Google Groups no longer supports new Usenet posts or subscriptions. Historical content remains viewable.
Dismiss

Why BOM in logging message?

61 views
Skip to first unread message

Roy Smith

unread,
Jan 9, 2013, 5:54:58 PM1/9/13
to
We've got 10 (supposedly) identical servers, all running Ubuntu 12.04,
Python 2.7, Django 1.3. We log to syslog using the logging module and
a custom fomatter.

'formatters': {
'verbose': {
'format': '%(asctime)s [%(process)d]: %(program)s %(session_id)s %(request_id)s %(request_id_digest)s %(remote_addr)s %(name)s %(level\
name)s %(funcName)s() %(message)s',
'()': 'songza.logging.ContextFormatter',
},
},

There's nothing particularly exciting in the formatter code:

class ContextFormatter(logging.Formatter):
def format(self, record):
record.program = context.get_program()
record.request_id = context.get_request_id()
record.request_id_digest = context.get_request_id_digest()
record.session_id = context.get_session_id() or '-'
record.remote_addr = context.get_remote_addr() or '-'
return logging.Formatter.format(self, record)

What's weird is that two of the servers, and only those two, stick a
BOM (Byte Order Mark) in front of the message they log. It shows up
in syslog as:

2013-01-09T00:00:00+00:00 web5.songza.com <U+FEFF>2013-01-0900:00:00,754 [18979]: [etc...]

The other machines, never put the BOM in. Given that all 10 machines
are ostensibly clones of each other, we're scratching our heads what
might be different about those two which cause the BOMs to appear.
Any ideas?

I suppose it's possible it's a syslog config problem and not a Python
problem, but I figured I'd start at the beginning of the chain.

Chris Angelico

unread,
Jan 9, 2013, 6:07:18 PM1/9/13
to pytho...@python.org
On Thu, Jan 10, 2013 at 9:54 AM, Roy Smith <r...@panix.com> wrote:
> What's weird is that two of the servers, and only those two, stick a
> BOM (Byte Order Mark) in front of the message they log.

Could it be this issue you're looking at?

http://bugs.python.org/issue14452

What are the exact Python versions in use? Are the two different
servers running an older revision of Py 2.7?

ChrisA

John Gordon

unread,
Jan 9, 2013, 6:19:14 PM1/9/13
to
In <kcksg2$bkp$1...@panix2.panix.com> r...@panix.com (Roy Smith) writes:

> What's weird is that two of the servers, and only those two, stick a
> BOM (Byte Order Mark) in front of the message they log. It shows up
> in syslog as:

> 2013-01-09T00:00:00+00:00 web5.songza.com <U+FEFF>2013-01-0900:00:00,754 [18979]: [etc...]
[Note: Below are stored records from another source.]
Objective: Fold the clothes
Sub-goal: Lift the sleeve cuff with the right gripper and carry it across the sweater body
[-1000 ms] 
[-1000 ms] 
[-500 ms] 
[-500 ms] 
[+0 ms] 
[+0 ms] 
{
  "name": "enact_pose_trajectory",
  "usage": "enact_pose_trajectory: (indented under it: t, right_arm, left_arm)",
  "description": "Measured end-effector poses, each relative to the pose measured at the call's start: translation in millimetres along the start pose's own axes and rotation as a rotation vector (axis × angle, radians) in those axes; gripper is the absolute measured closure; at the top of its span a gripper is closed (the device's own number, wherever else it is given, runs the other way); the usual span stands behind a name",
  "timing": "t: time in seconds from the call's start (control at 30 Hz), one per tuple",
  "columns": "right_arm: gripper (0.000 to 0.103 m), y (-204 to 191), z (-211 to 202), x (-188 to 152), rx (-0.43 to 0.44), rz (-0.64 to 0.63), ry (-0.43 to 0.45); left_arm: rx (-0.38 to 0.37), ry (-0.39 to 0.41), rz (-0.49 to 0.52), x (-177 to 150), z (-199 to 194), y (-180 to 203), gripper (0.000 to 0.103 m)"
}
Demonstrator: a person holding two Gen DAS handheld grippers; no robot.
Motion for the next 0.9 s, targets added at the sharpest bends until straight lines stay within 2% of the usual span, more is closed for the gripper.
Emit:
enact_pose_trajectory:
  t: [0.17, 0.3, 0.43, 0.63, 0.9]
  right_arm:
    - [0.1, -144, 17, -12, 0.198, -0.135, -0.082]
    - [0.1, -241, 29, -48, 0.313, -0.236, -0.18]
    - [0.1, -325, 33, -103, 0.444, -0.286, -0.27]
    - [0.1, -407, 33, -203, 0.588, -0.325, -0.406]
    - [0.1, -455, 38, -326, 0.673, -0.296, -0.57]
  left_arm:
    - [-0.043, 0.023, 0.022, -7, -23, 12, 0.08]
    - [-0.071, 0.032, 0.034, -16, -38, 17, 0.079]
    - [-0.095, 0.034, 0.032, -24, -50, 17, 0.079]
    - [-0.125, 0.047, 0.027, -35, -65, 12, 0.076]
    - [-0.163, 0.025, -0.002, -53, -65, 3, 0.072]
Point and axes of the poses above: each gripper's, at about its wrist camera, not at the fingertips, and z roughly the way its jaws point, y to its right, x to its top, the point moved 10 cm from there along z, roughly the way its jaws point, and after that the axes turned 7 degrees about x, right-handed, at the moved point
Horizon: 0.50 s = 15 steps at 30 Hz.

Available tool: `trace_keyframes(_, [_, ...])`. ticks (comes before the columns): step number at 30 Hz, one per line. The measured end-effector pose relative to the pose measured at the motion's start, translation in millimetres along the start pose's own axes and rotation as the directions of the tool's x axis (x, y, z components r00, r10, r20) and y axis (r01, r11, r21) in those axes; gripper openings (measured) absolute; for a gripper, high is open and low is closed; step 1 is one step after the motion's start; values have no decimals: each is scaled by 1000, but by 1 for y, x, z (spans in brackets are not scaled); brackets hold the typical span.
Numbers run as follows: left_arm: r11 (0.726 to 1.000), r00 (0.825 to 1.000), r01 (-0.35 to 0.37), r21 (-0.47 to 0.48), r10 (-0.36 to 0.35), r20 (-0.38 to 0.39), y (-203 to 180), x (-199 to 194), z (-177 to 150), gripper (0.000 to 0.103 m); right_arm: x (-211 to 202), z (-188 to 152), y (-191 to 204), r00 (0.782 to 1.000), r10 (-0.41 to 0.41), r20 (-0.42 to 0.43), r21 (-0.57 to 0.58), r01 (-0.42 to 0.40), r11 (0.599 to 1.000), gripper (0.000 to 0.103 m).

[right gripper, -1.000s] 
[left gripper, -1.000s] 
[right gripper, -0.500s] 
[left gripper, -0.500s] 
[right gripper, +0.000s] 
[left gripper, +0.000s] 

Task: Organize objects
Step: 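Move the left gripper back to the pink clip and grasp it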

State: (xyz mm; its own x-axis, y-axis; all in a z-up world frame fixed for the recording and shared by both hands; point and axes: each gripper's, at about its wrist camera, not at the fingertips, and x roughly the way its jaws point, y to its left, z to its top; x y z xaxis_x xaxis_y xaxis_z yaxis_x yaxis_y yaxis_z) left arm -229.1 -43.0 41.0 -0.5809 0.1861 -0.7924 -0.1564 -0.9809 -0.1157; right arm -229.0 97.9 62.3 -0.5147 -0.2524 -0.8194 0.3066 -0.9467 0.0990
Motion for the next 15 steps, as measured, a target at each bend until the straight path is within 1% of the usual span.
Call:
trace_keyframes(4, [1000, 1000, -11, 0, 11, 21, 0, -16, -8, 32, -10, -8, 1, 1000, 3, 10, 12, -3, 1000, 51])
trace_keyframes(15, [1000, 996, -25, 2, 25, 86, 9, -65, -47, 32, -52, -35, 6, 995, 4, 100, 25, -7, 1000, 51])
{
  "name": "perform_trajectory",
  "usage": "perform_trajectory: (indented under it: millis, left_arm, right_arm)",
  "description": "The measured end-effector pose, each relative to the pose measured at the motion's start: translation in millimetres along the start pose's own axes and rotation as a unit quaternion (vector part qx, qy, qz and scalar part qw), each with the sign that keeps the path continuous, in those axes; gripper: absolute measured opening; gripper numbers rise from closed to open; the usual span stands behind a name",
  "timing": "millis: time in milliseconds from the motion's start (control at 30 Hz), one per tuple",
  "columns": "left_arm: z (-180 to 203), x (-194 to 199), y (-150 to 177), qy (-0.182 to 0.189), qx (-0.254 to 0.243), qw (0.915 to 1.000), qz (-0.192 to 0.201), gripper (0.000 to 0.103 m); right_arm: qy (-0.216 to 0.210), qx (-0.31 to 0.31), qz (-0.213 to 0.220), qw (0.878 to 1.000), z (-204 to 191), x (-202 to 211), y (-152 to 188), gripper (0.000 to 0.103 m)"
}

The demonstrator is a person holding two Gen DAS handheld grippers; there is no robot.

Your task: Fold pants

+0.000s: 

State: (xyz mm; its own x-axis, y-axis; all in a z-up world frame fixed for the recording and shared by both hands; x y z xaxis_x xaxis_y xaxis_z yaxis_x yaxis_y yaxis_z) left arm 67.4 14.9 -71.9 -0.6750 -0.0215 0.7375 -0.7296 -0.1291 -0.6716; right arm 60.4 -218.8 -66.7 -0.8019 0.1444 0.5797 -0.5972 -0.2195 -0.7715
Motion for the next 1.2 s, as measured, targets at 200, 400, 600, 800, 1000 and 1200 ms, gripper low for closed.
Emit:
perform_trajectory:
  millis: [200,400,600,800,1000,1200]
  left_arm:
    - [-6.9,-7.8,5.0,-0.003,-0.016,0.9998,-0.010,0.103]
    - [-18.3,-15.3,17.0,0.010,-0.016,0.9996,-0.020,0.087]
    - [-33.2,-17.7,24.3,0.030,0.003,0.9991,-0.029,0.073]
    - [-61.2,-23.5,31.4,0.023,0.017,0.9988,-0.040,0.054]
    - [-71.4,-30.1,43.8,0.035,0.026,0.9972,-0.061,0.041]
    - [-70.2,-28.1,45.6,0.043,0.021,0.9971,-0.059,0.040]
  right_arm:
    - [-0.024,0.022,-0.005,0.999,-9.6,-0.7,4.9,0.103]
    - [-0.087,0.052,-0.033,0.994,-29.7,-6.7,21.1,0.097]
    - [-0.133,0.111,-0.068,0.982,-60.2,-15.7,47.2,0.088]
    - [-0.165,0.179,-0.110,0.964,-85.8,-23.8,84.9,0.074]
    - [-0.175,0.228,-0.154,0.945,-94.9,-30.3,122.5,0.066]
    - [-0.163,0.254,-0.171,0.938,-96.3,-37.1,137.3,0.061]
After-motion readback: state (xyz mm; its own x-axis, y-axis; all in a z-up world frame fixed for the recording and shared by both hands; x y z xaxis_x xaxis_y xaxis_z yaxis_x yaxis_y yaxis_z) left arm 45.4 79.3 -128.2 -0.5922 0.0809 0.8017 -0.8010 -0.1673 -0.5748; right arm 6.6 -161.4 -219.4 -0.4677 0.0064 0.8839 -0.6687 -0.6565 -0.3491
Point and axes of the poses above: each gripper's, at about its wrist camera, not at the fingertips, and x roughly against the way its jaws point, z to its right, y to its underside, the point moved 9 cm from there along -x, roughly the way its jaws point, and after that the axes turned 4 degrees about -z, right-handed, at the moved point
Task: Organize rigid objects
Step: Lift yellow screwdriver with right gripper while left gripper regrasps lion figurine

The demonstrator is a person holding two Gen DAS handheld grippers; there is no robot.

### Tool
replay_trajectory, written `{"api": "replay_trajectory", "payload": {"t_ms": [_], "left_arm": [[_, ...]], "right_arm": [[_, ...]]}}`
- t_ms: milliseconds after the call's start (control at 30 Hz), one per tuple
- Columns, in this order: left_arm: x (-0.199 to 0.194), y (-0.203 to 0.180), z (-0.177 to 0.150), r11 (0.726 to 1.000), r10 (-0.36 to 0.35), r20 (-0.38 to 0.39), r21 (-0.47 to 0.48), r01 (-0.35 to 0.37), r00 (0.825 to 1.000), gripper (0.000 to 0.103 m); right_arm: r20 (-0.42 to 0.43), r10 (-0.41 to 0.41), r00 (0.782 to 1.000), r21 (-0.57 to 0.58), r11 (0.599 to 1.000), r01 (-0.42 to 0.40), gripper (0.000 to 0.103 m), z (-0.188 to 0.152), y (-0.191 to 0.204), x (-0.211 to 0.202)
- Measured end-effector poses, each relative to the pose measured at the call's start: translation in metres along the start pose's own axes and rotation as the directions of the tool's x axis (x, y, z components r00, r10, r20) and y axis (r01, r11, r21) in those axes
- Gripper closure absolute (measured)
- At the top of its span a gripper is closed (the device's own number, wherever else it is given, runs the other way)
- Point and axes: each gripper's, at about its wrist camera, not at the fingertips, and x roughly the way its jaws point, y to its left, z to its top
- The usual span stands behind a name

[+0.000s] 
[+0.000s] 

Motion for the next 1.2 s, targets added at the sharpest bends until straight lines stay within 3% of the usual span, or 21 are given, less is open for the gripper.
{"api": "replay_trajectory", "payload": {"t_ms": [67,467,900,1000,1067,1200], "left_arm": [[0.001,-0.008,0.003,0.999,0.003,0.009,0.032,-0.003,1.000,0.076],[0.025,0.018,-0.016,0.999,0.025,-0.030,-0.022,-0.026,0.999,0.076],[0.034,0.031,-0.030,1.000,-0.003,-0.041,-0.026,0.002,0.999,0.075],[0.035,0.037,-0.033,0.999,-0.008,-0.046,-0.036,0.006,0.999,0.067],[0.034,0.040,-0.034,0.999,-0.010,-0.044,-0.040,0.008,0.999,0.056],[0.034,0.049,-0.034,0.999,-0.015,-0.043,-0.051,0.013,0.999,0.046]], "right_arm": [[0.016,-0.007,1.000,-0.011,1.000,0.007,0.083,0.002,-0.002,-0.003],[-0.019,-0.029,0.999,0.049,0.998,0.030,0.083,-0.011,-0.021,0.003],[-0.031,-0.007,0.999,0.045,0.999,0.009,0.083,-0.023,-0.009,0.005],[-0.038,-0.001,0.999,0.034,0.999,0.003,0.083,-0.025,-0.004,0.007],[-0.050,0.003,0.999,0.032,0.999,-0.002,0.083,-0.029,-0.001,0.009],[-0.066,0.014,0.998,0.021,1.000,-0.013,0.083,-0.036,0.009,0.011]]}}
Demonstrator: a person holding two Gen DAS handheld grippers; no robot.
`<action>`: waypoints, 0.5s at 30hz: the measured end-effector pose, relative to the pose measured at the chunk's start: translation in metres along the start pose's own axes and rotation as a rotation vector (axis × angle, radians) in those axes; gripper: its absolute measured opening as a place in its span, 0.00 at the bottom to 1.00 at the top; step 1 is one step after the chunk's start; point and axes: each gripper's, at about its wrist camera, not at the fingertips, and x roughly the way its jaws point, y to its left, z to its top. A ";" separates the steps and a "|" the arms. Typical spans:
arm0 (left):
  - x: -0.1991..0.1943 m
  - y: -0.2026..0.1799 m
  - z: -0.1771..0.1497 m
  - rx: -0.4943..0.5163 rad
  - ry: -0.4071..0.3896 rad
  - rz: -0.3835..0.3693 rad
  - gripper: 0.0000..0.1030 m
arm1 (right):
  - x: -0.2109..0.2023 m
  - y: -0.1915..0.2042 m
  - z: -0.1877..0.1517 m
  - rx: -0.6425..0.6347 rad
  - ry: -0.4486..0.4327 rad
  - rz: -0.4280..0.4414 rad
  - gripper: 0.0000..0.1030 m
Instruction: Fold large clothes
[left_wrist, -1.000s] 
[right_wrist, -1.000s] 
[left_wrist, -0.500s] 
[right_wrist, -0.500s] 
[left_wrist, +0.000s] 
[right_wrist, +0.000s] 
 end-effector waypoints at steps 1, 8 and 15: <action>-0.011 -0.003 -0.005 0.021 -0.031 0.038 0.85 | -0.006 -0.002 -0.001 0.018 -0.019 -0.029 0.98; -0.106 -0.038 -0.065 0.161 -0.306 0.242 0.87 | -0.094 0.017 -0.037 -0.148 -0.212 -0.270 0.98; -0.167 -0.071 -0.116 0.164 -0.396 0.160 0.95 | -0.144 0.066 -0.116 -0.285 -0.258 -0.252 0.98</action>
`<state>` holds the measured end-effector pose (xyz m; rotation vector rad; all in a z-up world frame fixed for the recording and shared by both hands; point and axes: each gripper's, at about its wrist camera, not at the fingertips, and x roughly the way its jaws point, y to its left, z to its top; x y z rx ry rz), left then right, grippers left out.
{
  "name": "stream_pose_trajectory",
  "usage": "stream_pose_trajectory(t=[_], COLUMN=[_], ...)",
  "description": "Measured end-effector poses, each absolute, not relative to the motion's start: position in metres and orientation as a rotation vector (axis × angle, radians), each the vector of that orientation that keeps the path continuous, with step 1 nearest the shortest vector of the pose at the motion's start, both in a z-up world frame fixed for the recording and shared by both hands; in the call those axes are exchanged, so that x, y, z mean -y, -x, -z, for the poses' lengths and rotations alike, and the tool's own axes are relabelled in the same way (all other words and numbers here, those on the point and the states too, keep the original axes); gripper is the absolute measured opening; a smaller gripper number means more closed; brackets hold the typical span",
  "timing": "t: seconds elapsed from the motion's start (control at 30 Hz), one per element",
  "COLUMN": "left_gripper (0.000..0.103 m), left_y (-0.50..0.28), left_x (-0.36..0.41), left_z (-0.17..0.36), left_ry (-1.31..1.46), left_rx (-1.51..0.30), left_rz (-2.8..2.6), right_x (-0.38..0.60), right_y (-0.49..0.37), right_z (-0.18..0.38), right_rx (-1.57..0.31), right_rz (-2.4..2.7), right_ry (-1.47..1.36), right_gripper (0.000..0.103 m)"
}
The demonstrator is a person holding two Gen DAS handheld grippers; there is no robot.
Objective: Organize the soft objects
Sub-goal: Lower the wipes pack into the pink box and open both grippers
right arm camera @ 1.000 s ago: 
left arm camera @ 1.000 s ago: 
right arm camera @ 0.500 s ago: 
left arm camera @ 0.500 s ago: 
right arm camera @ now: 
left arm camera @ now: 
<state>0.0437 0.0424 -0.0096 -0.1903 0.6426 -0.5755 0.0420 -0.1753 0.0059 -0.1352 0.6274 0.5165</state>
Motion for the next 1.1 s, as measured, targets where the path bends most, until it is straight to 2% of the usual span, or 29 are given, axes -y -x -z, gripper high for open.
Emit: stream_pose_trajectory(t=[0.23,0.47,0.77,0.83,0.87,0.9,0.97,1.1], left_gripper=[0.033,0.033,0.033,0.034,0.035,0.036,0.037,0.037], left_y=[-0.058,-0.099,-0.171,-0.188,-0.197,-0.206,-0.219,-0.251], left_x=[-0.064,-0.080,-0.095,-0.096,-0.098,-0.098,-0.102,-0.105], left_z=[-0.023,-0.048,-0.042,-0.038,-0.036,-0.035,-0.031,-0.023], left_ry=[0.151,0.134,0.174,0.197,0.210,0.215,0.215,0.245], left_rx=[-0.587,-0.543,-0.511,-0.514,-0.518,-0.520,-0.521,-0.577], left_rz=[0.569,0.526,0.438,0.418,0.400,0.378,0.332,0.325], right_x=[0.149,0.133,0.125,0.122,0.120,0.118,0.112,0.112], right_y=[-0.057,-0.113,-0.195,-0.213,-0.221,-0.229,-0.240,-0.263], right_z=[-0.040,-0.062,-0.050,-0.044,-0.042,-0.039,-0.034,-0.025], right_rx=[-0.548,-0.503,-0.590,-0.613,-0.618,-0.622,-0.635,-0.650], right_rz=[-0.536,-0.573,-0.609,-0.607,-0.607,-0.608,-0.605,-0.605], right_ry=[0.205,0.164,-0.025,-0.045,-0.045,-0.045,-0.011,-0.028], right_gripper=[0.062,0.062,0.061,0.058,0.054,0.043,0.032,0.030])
I worked on an application that would insert a BOM in syslog messages if
the logged message contained unicode, but not if it was plain ascii.

Not sure if this relates to your issue, but it's similar enough that it
seemed worth mentioning.

--
John Gordon A is for Amy, who fell down the stairs
gor...@panix.com B is for Basil, assaulted by bears
-- Edward Gorey, "The Gashlycrumb Tinies"

Roy Smith

unread,
Jan 9, 2013, 8:17:02 PM1/9/13
to
In article <kcktti$sbg$1...@reader1.panix.com>,
John Gordon <gor...@panix.com> wrote:

> In <kcksg2$bkp$1...@panix2.panix.com> r...@panix.com (Roy Smith) writes:
>
> > What's weird is that two of the servers, and only those two, stick a
> > BOM (Byte Order Mark) in front of the message they log. It shows up
> > in syslog as:
>
> > 2013-01-09T00:00:00+00:00 web5.songza.com <U+FEFF>2013-01-0900:00:00,754
> > [18979]: [etc...]
>
> I worked on an application that would insert a BOM in syslog messages if
> the logged message contained unicode, but not if it was plain ascii.
>
> Not sure if this relates to your issue, but it's similar enough that it
> seemed worth mentioning.

That doesn't seem to be it. All messages from web{2,5} have BOMs, no
message from web{1,3,4,6,7,8,9,10} ever does.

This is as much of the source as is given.